*REQUIRED ACTION*
Take the listing below and print exactly the lines starting at the line containing "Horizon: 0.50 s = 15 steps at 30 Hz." and ending at the line containing "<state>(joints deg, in", both ends included, and no others.

*COLLECTED MATERIAL*
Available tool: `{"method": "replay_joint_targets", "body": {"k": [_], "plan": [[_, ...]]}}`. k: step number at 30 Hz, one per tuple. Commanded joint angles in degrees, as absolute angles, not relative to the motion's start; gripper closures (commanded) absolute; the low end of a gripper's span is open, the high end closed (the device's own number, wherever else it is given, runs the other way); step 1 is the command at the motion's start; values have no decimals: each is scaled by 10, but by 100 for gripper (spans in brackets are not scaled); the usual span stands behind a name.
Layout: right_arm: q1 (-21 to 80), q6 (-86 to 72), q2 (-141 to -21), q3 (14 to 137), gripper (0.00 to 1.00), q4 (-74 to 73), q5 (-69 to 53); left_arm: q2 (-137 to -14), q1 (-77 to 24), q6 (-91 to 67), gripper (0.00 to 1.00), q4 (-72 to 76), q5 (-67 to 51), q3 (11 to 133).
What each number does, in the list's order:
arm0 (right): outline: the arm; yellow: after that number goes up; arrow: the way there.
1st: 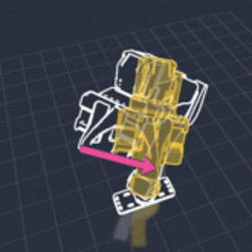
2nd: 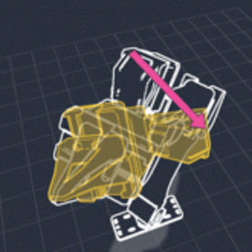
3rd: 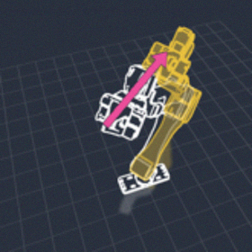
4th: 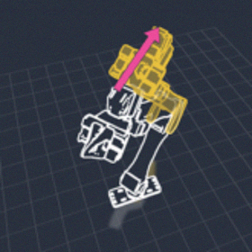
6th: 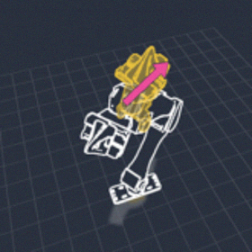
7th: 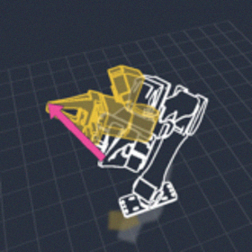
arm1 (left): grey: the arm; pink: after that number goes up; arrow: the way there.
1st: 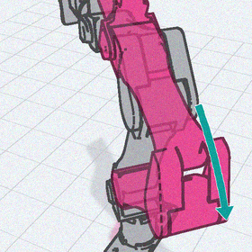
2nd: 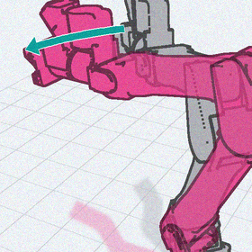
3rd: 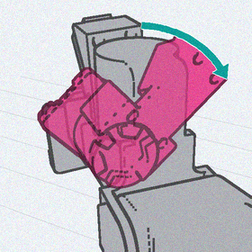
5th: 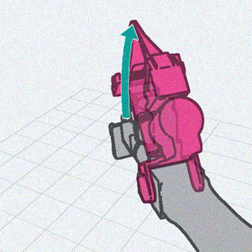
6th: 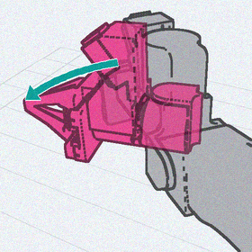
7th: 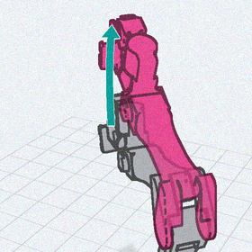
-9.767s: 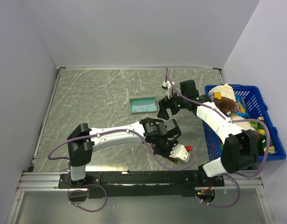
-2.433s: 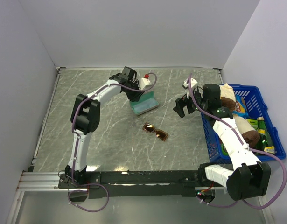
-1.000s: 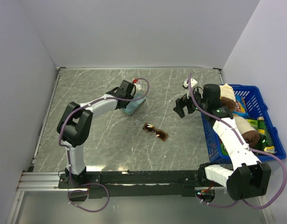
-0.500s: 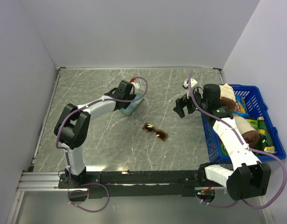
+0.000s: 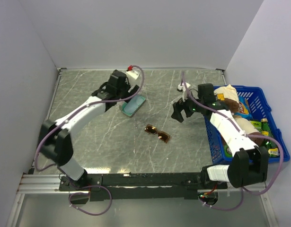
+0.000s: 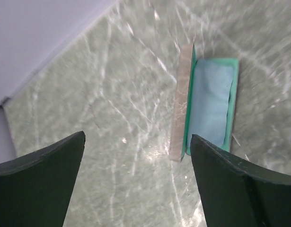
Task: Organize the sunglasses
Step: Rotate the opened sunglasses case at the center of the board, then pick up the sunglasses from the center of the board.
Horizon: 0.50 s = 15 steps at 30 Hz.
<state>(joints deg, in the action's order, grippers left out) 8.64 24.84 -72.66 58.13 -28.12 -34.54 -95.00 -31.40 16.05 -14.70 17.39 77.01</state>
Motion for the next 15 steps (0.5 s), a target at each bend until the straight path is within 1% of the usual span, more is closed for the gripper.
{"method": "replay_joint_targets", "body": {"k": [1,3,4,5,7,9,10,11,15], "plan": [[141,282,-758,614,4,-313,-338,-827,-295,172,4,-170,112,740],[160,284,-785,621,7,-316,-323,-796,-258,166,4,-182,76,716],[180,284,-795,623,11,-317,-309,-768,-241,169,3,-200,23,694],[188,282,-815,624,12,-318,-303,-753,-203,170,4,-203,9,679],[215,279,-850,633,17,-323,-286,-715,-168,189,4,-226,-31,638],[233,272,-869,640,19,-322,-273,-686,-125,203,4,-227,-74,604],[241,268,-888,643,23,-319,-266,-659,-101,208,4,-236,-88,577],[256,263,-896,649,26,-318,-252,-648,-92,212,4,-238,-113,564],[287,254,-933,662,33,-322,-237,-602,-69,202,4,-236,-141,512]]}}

*TASK ANSWER*
Horizon: 0.50 s = 15 steps at 30 Hz.
<state>(joints deg, in the action's order, grippers left out) 8.64 24.84 -72.66 58.13 -28.12 -34.54 -95.00 -31.40 16.05 -14.70 17.39 77.01</state>

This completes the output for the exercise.